Les lundis de l'histoire, France Culture (en intégralité ici pendant 1 mois)
De Gaulle, donneur de leçons "des droits des peuples à disposer d'eux-mêmes ou à l'autodétermination" (3) doit faire sourire jaune les autonomismes en germe au Pays Basque (nord), en Corse ou en Bretagne. Les Québécois exultent, les Canadiens se renfrognent et la chanson québécoise va exploser en France avec Félix Leclerc, Gilles Vigneault et Robert Charlebois.

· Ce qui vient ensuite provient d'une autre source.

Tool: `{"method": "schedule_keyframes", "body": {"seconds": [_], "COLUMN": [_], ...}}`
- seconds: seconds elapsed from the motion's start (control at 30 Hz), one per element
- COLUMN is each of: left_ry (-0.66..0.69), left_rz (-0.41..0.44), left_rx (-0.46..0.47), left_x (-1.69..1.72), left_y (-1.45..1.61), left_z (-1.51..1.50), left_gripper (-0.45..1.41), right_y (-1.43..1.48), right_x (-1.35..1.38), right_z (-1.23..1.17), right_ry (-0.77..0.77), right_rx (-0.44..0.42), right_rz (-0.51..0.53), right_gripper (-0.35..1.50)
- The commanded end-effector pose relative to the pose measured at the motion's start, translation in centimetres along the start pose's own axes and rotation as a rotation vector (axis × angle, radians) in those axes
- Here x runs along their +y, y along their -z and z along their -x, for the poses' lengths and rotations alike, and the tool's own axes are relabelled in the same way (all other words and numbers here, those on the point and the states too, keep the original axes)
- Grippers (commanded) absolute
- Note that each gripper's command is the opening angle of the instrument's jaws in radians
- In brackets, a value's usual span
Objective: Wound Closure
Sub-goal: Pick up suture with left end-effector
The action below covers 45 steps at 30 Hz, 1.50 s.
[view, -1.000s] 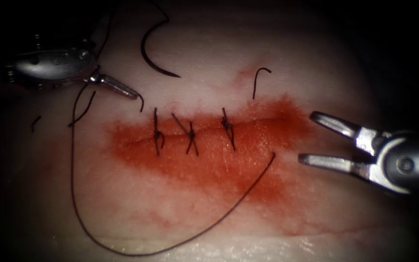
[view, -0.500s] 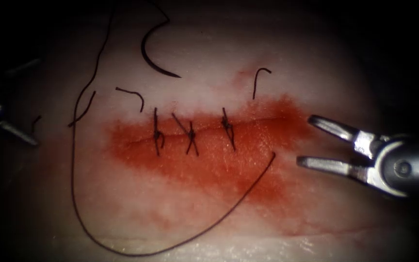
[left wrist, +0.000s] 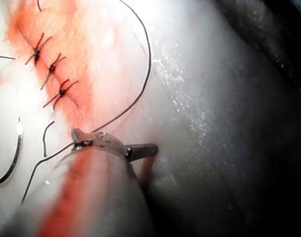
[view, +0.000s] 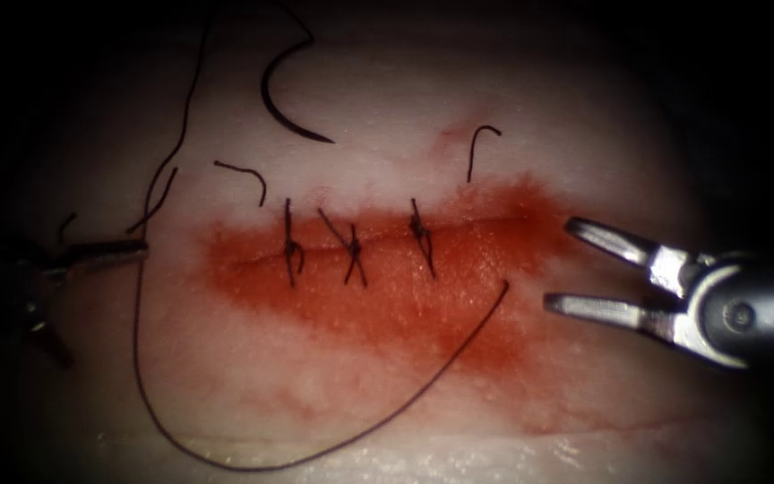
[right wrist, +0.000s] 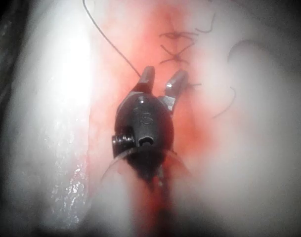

Pourtant à moins de 1200 km du Québec, à Detroit (Michigan) éclatent dans la nuit du 23 juillet de très grosses émeutes raciales. Martin-Luther King, leader du Mouvement des droits civiques aux États-Unis, écrira le 1er août dans le New-York Times : "Dans le cas présent, les émeutes ne sont pas un phénomène mais un mélange imbriqué de tendances diverses" (4).
Détroit, juillet 1967 |
(1) Le Général de Gaulle président de la République française a été réélu en décembre 1965 au suffrage universel direct, au deuxième tour après avoir été mis en ballotage au 1er tour par M. François Mitterrand, candidat unique de la gauche. Jacques Goddet sera directeur du Tour de 1936 à 1987,
(2) Voyage aller en mer sur le croiseur "Colbert" pour lui éviter d'atterrir à Ottawa, capitale fédérale du Canada et par-là, montrer son engagement moral et politique pour "La belle province",
(3) Droit international,
(4) In Cairn, voir aussi l'article de Judith Perrignon dans le Monde Magazine du 25 août 2017 "Detroit, la mémoire à vif". Dans le film "Motown, la véritable histoire" (2002) on voit quelques images. Cette nuit-là les "Funk brothers" enregistraient pour Motown et certains d'entre eux témoignent.
Ajout du 7 septembre 2017
Céline Loriou, future historienne, me signale : "À partir de la rentrée 1967, les auditeurs français pouvaient écouter (France Culture, le lundi) une série sur la décolonisation, "Les Dossiers de l'histoire". L'émission avait été créée l'année précédente et couvrait l'histoire contemporaine de manière plus large avant de décider de se recentrer sur la décolonisation. Tous les pays sont passés à la loupe : Inde, Indochine, Maroc, Congo... Ah non pas tous, rien sur l'Algérie. Avec les événements de 1968, plusieurs émissions semblent avoir été annulées ou au moins reportées, difficile de savoir donc si une émission sur l'Algérie était prévue ou si elle a eu lieu."